2014 Infiniti QX70 — the manufacturer calls it a bionic cheetah
The new QX70 pulled into my driveway and I thought, where have I seen that car before? Ah, yes. This used to be the FX35 or FX45; at least, it was until this year. Infiniti is on a roll in this naming business – or, I should say, name-changing business. What is old is new and is old again. Same car, different name. I guess it’s a marketing thing, but suffice to say that the gods of Nissan (Infiniti’s corporate parent) have decreed that we civilians must get used to the new name. Ok. We got it. The irony is that they already had our attention, 10 years ago, when they introduced the V6-powered FX35 and the more robust (V8 engine) FX45. The design was intriguing then and is intriguing now because the FX series (now dubbed QX70) really doesn’t look like any other car on the road, save, perhaps, its more conservative-looking cousin, the Nissan Murano. The QX is nominally a sport crossover, but Infiniti clearly wanted to leave the impression of a car that was an elegant brute, a muscular metrosexual. Before we get too carried away with artful descriptions of the FX/QX, Nissan itself described their new progeny as a “bionic cheetah” and auto writer Ezra Dyer once likened it to a “jacked-up extraterrestrial insect” and added that he meant that as a compliment.
What makes the QX stand out is what I can only describe as its flowing, muscular lines. Look at how the front fenders bulge slightly – it’s like Arnold Schwarzenegger in a $2,000 tuxedo, big shoulders expensively covered. The whole car gives the impression of a svelte football player in excellent shape and ready for bear (or cheetah, for that matter.)

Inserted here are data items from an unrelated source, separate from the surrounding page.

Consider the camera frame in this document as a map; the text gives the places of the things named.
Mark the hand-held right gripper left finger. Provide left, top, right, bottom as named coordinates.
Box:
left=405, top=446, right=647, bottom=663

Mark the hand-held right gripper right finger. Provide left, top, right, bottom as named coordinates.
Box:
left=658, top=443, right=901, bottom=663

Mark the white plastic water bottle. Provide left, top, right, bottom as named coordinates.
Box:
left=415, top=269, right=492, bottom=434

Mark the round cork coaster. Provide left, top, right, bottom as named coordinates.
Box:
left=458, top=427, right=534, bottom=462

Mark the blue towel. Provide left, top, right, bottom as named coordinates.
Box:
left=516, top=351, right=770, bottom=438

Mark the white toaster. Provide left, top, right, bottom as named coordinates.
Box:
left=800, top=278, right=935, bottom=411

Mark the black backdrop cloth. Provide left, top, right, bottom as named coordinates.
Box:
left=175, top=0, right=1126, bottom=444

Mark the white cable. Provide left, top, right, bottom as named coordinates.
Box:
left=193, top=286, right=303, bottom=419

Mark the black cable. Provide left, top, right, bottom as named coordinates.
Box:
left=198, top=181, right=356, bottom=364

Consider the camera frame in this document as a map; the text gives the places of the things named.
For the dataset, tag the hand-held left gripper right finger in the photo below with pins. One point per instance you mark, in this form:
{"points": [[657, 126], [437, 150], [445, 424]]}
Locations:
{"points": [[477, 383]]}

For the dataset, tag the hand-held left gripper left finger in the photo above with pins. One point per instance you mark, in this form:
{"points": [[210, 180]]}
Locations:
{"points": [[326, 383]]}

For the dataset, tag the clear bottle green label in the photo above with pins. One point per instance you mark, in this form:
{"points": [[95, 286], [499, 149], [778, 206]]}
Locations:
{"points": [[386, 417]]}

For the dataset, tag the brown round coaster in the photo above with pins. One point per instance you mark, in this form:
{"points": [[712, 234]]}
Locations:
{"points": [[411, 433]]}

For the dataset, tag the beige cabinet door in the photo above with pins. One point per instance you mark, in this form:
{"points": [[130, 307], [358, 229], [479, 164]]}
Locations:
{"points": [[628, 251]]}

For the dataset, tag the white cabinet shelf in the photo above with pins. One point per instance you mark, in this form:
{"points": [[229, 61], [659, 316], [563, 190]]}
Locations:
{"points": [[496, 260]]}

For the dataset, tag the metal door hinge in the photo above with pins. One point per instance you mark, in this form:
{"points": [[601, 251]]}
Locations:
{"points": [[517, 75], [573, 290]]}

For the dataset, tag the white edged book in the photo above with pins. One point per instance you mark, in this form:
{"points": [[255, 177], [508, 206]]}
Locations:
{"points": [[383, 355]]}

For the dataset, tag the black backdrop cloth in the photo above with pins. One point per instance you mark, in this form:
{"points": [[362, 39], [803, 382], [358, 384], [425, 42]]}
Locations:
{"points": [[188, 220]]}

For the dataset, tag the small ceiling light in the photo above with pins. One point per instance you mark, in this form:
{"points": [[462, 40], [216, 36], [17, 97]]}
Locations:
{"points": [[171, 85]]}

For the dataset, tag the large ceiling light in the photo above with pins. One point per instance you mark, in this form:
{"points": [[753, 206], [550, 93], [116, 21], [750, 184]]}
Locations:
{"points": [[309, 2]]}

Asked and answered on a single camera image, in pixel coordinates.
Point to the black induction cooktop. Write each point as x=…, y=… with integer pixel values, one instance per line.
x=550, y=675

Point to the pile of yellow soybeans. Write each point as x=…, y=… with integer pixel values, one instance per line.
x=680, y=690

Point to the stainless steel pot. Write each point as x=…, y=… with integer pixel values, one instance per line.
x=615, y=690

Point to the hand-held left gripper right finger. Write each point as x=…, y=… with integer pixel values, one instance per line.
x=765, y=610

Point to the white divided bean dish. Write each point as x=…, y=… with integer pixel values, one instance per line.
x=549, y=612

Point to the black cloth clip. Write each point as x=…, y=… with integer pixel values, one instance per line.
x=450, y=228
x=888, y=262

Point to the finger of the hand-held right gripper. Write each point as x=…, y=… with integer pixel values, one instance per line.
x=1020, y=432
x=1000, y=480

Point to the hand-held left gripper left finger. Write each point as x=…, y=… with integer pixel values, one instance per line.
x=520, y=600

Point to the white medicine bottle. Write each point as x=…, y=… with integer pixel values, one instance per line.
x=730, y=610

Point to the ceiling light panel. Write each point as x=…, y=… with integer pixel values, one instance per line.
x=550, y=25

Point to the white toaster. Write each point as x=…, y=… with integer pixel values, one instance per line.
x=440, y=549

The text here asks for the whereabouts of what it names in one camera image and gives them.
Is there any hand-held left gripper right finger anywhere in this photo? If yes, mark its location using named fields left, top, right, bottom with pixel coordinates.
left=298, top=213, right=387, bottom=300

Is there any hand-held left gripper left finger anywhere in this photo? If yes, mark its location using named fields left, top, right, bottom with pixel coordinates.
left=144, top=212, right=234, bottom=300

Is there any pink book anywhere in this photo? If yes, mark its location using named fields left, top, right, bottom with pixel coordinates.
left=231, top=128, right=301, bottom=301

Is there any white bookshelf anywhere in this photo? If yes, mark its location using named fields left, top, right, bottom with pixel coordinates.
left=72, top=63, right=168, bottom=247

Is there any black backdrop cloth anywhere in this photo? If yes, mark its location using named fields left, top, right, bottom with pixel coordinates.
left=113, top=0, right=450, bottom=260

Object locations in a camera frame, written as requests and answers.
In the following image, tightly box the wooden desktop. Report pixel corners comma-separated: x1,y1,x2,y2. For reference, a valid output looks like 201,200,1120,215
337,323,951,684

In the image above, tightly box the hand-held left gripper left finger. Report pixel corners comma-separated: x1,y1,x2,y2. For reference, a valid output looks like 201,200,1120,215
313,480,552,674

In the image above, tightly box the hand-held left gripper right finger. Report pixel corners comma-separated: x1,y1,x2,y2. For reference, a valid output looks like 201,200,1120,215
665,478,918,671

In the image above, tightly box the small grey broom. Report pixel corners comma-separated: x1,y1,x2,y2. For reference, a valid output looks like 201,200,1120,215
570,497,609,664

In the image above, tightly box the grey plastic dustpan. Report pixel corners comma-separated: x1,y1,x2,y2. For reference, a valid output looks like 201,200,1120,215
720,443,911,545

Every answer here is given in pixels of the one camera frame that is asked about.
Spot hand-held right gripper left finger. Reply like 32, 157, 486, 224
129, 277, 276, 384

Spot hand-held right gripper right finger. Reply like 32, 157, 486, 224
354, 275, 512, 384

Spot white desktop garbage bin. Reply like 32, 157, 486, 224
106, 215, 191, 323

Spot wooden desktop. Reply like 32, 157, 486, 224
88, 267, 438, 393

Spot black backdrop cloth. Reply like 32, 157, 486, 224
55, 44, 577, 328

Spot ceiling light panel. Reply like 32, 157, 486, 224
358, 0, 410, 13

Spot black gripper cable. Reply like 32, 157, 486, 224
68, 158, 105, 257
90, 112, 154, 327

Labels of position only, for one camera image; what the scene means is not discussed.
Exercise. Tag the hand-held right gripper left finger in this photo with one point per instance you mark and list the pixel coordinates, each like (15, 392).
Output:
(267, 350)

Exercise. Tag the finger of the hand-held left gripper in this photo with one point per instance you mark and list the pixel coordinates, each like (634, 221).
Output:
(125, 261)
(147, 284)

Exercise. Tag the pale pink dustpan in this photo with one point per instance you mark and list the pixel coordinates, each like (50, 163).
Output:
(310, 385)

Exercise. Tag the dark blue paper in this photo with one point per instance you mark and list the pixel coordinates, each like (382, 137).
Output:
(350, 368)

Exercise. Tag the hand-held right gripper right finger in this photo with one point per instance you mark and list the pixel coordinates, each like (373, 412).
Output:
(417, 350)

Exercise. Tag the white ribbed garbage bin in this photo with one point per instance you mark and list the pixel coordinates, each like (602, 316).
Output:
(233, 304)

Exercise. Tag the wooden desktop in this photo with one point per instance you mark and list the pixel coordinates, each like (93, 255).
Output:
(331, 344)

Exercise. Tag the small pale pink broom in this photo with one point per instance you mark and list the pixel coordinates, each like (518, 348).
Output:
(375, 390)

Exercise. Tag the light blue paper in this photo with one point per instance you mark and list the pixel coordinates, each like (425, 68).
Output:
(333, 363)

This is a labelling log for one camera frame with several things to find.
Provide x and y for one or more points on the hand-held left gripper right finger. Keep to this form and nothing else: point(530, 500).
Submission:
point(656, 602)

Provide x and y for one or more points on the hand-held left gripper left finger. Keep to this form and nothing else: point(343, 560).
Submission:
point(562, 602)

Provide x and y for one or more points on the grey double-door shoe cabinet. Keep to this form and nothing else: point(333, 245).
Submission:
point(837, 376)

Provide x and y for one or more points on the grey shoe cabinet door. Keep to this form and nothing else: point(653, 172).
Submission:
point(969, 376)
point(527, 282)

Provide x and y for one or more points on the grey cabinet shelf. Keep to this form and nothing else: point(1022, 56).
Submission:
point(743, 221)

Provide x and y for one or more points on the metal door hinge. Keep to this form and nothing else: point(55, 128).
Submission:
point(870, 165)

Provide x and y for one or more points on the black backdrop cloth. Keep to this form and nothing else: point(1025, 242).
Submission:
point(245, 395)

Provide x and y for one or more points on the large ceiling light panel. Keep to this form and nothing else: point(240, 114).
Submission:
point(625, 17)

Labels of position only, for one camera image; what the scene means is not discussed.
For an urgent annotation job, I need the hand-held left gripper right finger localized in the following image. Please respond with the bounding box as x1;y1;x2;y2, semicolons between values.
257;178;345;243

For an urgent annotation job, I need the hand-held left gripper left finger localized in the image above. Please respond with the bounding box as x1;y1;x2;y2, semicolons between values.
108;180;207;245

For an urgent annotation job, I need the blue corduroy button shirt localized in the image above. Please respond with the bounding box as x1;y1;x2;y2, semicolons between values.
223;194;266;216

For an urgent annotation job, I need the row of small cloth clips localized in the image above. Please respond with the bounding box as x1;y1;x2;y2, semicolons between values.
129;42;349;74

The car we had was the 2014 QX70 all-wheel-drive with the 3.7-liter, 325-horsepower V6. It’s plenty fast and makes you wonder why anyone would want the available 5-liter V8, which sucks down the gas at a more alarming rate (14/20 mpg city/highway) than the V6-engined car (16/22 mpg city/highway). There’s also the price factor. The least expensive QX70, a rear-wheel-drive V6 car, starts at under $45,000. The AWD V6 version we drove started at $46,400 and, by the time it was optioned up, the sticker price was $57,945. It’s a lot for a wagon, but, then again, it’s difficult to find a wagon that looks like a pregnant praying mantis. (There we go again. The QX, by its nature, lends itself to the odd outré description.)
Inside, it’s pretty much a comfortable luxury wagon that will go long distances without much strain. The instruments are well laid out – the usual two round dials for tachometer and speedometer right in front of the driver – and the center stack, with the all-purpose eight-inch nav screen/rear-view camera, is designed to be visible but not obtrusive.
The options, nearly $10,000 worth, are startling in their prices but once you see them in action you think of them as all of a piece in this high-end luxury car. The technology package ($2,950) gives you all the electronic inventions we’ve come to love, such as lane departure warning, forward collision warning, and rain-sensing wipers, among other things; the “Deluxe Touring Package” ($3,300) brings us 20-inch wheels, aluminum pedals, quilted leather seats that are heated and ventilated (this seems a pretty high price for all this); and the “Premium Package,” with its premium price of $4,300, brings the more tangible goodies, such as navigation, “Around View® Monitor with Moving Object Detection and Front and Rear Sonar,” Bluetooth for streaming audio, the CD/DVD in-dash player, tilt-telescoping steering column and on and on until the electrons fade into the sunset. (Anyone making a plain old car any more?)
On the road, the QX70 is quiet, quiet (all that padding) until you floor it. Then you hear the distinct roar of that V6 and it’s apparent that Infiniti did not want to muffle the noise, something they easily could have done. It sounds like a performance car and it makes this a distinctly go-get-’em kind of wagon. Car and Driver magazine did zero to 60 in 6.1 seconds on last year’s FX37 (essentially the same car) and hit a top speed of 142 mph. A hundred and forty-two in a crossover? Did the lapels on the tuxedo start flapping?
There are, of course, other crossovers or SUVs in this luxo pantheon – Acura, Lexus, Mercedes-Benz, Audi, BMW all come to mind. But none of them has that distinctive, preying animal look of the QX70.
Maybe it really is a bionic cheetah.